Vous êtes en première ligne dans la lutte contre l'obésité et nous ne pouvions ne pas nous réunir pour engager cette feuille de route.
Je n'oublie pas non plus que vous incarnez le travail en équipe pluri-professionnelle et vous savez combien je suis attachée et combien je défends ce mode d'exercice, qui est l'avenir de notre système de santé.
La structuration de la filière obésité se faisant grâce aux équipes de soin bien sûr mais aussi sous l'égide des ARS, c'est l'occasion pour moi de saluer leur mobilisation, à travers le Directeur Général de l'ARS d'Ile-de-France, Aurélien Rousseau. Merci Cher Aurélien.

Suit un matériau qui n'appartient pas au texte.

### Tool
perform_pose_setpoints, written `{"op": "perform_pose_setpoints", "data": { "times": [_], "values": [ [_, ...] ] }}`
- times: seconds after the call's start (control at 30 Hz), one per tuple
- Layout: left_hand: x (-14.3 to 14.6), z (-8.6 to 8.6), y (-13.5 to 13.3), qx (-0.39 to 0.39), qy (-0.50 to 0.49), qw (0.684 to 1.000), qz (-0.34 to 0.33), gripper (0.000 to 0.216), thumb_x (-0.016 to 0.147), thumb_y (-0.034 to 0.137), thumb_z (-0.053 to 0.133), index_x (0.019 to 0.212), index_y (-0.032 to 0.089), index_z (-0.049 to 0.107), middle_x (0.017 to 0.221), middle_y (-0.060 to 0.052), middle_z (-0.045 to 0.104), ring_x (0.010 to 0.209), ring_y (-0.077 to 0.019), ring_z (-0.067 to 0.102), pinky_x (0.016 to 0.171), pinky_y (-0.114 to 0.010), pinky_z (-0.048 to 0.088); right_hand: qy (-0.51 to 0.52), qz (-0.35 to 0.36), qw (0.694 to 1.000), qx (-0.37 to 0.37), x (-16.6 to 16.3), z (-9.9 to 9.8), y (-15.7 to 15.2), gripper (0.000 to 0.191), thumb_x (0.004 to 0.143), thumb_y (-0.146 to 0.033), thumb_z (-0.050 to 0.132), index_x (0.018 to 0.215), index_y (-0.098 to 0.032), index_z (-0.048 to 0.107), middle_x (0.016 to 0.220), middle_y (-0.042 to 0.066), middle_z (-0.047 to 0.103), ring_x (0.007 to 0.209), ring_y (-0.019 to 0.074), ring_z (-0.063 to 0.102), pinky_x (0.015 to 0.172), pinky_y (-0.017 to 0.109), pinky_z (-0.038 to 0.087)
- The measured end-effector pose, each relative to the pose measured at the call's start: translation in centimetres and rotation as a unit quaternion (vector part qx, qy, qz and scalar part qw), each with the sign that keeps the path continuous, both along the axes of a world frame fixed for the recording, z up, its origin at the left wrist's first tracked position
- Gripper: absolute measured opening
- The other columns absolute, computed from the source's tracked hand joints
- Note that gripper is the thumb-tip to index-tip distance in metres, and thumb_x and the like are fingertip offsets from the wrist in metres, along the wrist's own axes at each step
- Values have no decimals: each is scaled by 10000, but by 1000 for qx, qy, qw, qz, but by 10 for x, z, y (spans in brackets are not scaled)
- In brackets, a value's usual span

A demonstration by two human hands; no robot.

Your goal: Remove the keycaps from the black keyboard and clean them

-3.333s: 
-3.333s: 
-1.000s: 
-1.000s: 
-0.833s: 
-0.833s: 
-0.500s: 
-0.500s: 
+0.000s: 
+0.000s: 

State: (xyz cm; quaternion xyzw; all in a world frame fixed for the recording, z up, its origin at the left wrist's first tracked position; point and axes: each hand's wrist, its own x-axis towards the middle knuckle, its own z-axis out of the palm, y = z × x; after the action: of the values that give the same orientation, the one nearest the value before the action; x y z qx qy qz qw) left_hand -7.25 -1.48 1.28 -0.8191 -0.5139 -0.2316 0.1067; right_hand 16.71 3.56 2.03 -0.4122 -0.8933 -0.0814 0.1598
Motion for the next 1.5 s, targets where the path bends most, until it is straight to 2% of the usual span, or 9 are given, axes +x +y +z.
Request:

1- La feuille de route est une application logique et exemplaire de Ma santé 2022
Une feuille de route, c'est le socle d'une ambition à la fois précise et globale, qui découle d'un projet politique d'ensemble.
En d'autres termes, cette feuille de route n'est pas une exception sectorielle : elle est la mise en application d'une mutation que j'ai voulue et qui concerne tout notre système de santé.
Je n'ai pas construit Ma santé 2022 pour additionner des dérogations ; j'ai construit Ma santé 2022 pour moderniser un système qui devait retrouver du sens et de la cohérence.
Les grands axes de cette stratégie, qui ont été traduits dans la loi d'organisation et de transformation du système de santé, vous les connaissez et je ne vais pas les détailler.
J'aimerais simplement insister sur deux d'entre eux, qui éclairent l'ambition de notre feuille de route.
Le premier axe, c'est celui de la prévention et cette prévention est déterminante en matière de surpoids et d'obésité, dès le plus jeune âge.
L'obésité est une pathologie en soi, mais elle est aussi un facteur de risque majeur pour les pathologies chroniques les plus fréquentes en France : maladies cardio-vasculaires, diabète de type 2, divers types de cancers, stéato-hépatite non alcoolique, syndrome des apnées obstructives du sommeil, arthrose.
La lutte contre l'obésité figure donc sans surprise parmi les priorités du gouvernement et le Premier ministre l'a d'ailleurs rappelé dans sa déclaration de politique générale.
S'agissant de la prévention, le 4e Programme national nutrition santé que j'ai présenté en septembre vise au moyen de mesures très concrètes à permettre aux Français de rester en bonne santé tout au long de leur vie grâce à de bons réflexes pour mieux manger et bouger dès le plus jeune âge.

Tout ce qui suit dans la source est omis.